O cenário do Cemitério do Bonfim, em Belo Horizonte, transformou-se na tarde desta quinta-feira, 16 de abril de 2026, em um palco de memórias e homenagens emocionantes após a partida de alguém muito querido.
O velório de Rodrigo Lapa, o cinegrafista de 49 anos que perdeu a vida no trágico acidente da BR-381, não foi apenas uma despedida formal de um profissional da imprensa, mas a celebração de uma vida multifacetada e vibrante.
Entre o luto e a gratidão, amigos e familiares destacaram que, embora o espetáculo físico tenha se encerrado, o legado de alegria deixado pelo artista permanece vivo na memória de cada um que estava presente.
O ponto alto da cerimônia foi o tributo prestado por Ricardo Lapa, irmão de Rodrigo. Em um depoimento que alternou entre as lágrimas e o orgulho, Ricardo descreveu o irmão como uma figura incrivelmente versátil.
Rodrigo não era apenas o profissional dedicado por trás das lentes da Band Minas; ele era o Palhaço Mequetrefe, o “laser man”, o piloto de drone, o mecânico e o dedicado “marido de aluguel” que cuidava da casa e dos amigos com o mesmo zelo.
“Ele sempre feliz e faceiro com a vida. Sempre foi bolador de ideias novas e brilhantes. (…) Era um ser humano diferenciado, eu nunca vou me esquecer dele”, declarou Ricardo, iluminando o ambiente ao recordar a capacidade do irmão.

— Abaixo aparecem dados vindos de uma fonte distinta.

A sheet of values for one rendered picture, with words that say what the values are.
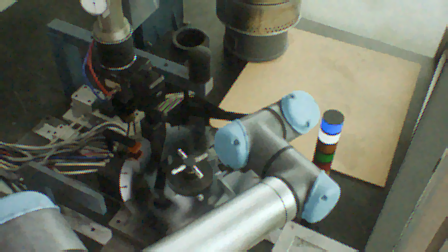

Enquanto a comunidade jornalística se despedia de Rodrigo, as atenções e preces continuam voltadas para o Hospital João XXIII. A repórter Alice Ribeiro, que dividia a pauta e o veículo com o cinegrafista, permanece internada em estado grave.
O clima nas redações mineiras é de uma “tristeza esperançosa”, onde a dor pela perda de Lapa se mistura à torcida intensa pela recuperação de Alice, que recentemente havia retornado de sua licença-maternidade.
A partida de Rodrigo Lapa deixa um vazio nas coberturas jornalísticas de Minas Gerais, mas sua história agora é contada através dos sorrisos que ele provocou, seja através de uma reportagem bem executada ou de uma piada sob a maquiagem de Mequetrefe.